• [AIM OF THE EXERCISE]
Tally every line below where "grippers" appears, then report the total alone.

• [DATASET SECTION]

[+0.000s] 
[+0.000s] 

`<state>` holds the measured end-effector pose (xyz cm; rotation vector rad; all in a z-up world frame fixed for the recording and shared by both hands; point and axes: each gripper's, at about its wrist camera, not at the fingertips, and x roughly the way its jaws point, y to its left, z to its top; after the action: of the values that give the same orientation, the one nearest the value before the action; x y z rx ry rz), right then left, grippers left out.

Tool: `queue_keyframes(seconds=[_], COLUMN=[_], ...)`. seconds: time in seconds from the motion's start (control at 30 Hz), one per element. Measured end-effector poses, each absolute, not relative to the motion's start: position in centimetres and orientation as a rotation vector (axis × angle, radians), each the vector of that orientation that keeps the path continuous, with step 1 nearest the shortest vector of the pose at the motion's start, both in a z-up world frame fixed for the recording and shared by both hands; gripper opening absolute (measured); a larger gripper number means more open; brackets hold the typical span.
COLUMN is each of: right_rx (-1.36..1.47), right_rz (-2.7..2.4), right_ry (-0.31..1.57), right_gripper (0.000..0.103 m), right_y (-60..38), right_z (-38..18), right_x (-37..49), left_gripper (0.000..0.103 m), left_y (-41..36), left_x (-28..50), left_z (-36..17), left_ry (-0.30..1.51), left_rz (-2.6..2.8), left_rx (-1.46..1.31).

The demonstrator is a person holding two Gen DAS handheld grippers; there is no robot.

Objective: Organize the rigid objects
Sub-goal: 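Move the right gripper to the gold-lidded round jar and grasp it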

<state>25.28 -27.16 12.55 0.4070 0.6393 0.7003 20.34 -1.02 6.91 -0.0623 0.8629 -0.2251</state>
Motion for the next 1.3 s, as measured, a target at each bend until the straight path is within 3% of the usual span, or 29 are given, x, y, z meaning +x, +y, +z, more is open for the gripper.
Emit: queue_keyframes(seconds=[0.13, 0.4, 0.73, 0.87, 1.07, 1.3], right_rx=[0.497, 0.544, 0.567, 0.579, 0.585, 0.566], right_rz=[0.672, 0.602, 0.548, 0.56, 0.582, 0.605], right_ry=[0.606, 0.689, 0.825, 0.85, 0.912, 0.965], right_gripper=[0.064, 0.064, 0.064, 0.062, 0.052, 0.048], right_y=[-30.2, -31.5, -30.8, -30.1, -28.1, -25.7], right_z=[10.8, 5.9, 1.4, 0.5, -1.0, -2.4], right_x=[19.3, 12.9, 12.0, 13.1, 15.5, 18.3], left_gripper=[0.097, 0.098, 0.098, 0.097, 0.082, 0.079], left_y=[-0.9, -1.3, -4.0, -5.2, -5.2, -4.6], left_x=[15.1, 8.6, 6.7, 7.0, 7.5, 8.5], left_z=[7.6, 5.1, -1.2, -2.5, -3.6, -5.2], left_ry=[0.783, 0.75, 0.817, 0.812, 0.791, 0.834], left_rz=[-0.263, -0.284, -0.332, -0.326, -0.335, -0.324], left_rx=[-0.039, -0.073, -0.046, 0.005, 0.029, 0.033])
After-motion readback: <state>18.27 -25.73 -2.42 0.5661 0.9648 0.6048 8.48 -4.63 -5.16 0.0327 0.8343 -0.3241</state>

• [ANSWER TO THE EXERCISE]
2